Have you ever been on holiday and realised just how foreign you are?
At home, everyone else sees the world like you do; it is an unquestioned reality. Immersed in another culture you begin to question these norms, perhaps even your own identity. It can be stressful!
So imagine what it is like to be a Generation Y coming into a Generation X company. I’d spent my whole life taking for granted that a pure meritocracy is the way of things and that I’d be coached for success by authority, whose sole reason for being was to look after me. Then I was plunged into a world where the espoused meritocracy seemed to be a charade (feelings of betrayal from day one – not good!), as I couldn’t get the work I wanted because I hadn’t ‘built my network’. I received little to no direction to figure this out and all I heard was success stories of people who’d ’worked around the system’ and ’made it by themselves’. Even the pictures in the office were of people doing things alone. It was one giant culture shock and I suffered many first degree cross-generational burns during my first year.

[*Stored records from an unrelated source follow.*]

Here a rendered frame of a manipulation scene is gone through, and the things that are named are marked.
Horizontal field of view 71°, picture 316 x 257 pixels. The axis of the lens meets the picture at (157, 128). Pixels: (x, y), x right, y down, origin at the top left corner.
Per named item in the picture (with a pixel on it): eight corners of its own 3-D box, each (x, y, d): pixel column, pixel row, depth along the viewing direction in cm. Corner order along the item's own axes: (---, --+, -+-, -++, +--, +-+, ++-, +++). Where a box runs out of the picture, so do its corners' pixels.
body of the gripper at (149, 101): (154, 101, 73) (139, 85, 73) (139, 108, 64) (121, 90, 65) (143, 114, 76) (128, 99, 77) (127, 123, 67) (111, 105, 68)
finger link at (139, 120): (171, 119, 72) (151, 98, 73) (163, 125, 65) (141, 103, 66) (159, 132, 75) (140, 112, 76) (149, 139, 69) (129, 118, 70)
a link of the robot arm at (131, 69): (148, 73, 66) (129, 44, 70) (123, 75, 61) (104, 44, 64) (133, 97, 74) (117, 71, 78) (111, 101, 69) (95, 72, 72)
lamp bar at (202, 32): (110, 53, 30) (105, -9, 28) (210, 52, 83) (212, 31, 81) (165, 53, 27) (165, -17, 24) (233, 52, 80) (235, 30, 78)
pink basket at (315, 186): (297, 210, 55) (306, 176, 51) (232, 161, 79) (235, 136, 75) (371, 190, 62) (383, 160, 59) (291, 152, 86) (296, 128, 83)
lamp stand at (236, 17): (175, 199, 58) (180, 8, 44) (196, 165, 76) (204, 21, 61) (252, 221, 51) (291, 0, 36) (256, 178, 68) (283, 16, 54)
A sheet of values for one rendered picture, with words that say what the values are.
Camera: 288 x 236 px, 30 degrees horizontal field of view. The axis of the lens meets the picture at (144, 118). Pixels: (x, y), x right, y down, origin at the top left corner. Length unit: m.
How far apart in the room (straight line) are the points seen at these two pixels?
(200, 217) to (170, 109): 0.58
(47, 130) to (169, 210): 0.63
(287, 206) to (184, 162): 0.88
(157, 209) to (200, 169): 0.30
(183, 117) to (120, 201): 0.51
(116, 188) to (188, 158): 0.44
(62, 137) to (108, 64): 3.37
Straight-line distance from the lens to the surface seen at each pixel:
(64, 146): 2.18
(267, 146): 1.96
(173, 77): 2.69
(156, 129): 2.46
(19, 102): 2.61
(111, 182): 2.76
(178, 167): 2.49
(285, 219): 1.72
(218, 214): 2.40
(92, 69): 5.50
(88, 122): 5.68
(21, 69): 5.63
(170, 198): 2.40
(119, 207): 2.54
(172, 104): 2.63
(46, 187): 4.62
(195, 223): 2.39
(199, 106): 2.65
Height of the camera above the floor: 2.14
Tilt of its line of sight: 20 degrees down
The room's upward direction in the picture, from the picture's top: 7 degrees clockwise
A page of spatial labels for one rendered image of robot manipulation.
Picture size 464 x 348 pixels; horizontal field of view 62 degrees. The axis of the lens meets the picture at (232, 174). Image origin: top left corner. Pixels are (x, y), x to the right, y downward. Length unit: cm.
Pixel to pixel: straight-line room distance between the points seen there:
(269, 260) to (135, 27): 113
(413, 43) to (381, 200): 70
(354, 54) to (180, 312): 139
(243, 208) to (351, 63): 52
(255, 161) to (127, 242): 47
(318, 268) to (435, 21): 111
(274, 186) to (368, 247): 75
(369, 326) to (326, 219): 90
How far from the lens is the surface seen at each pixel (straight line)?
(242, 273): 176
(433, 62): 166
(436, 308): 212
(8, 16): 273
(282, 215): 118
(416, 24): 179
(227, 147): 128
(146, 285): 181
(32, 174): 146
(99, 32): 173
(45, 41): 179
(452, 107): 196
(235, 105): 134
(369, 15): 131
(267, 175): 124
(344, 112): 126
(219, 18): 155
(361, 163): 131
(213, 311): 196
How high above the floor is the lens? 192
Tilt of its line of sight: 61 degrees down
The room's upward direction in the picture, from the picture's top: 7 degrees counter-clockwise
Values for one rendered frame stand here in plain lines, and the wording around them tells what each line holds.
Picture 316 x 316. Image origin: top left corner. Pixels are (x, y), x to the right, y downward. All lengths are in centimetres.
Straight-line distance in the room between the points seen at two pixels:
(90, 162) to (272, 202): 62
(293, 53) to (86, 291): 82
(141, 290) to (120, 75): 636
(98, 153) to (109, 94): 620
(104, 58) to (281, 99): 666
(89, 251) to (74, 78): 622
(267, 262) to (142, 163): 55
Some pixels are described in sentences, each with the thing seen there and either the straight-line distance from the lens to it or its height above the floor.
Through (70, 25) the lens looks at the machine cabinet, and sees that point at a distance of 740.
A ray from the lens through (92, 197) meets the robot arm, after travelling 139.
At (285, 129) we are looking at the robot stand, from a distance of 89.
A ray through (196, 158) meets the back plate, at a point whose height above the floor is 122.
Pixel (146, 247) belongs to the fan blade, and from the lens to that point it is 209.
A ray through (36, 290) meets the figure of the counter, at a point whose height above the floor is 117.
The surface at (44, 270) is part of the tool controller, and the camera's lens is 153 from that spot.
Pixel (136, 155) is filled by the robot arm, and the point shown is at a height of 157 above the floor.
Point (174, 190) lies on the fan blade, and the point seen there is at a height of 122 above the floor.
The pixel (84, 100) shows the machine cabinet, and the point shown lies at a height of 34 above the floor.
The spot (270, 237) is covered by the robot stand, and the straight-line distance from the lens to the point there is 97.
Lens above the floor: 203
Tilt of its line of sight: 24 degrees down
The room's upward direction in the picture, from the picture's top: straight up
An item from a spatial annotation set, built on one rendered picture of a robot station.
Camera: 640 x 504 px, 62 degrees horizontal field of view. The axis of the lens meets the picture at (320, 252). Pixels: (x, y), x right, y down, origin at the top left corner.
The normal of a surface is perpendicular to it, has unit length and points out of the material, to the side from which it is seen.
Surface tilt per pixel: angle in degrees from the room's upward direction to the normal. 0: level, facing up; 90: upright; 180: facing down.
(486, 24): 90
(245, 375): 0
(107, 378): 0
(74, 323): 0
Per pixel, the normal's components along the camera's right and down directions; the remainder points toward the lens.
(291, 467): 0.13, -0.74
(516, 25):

While Gen Y represents the future of the workplace, companies in the meantime can help stem the exodus of Y ‘burn victims’ by making efforts to facilitate their integration, as they would people from a different culture. For example, think about the generational values of your organisation and coach new employees in those ways of working. In particular, my manager clearly (and patiently) explained why things were done, which helped me identify with the company (see HBR on how organisational identification leads to financial performance) and rebuild my ‘work’ identity. I now love my job and feel I have made my home here, which just goes to show that a little love goes a long way.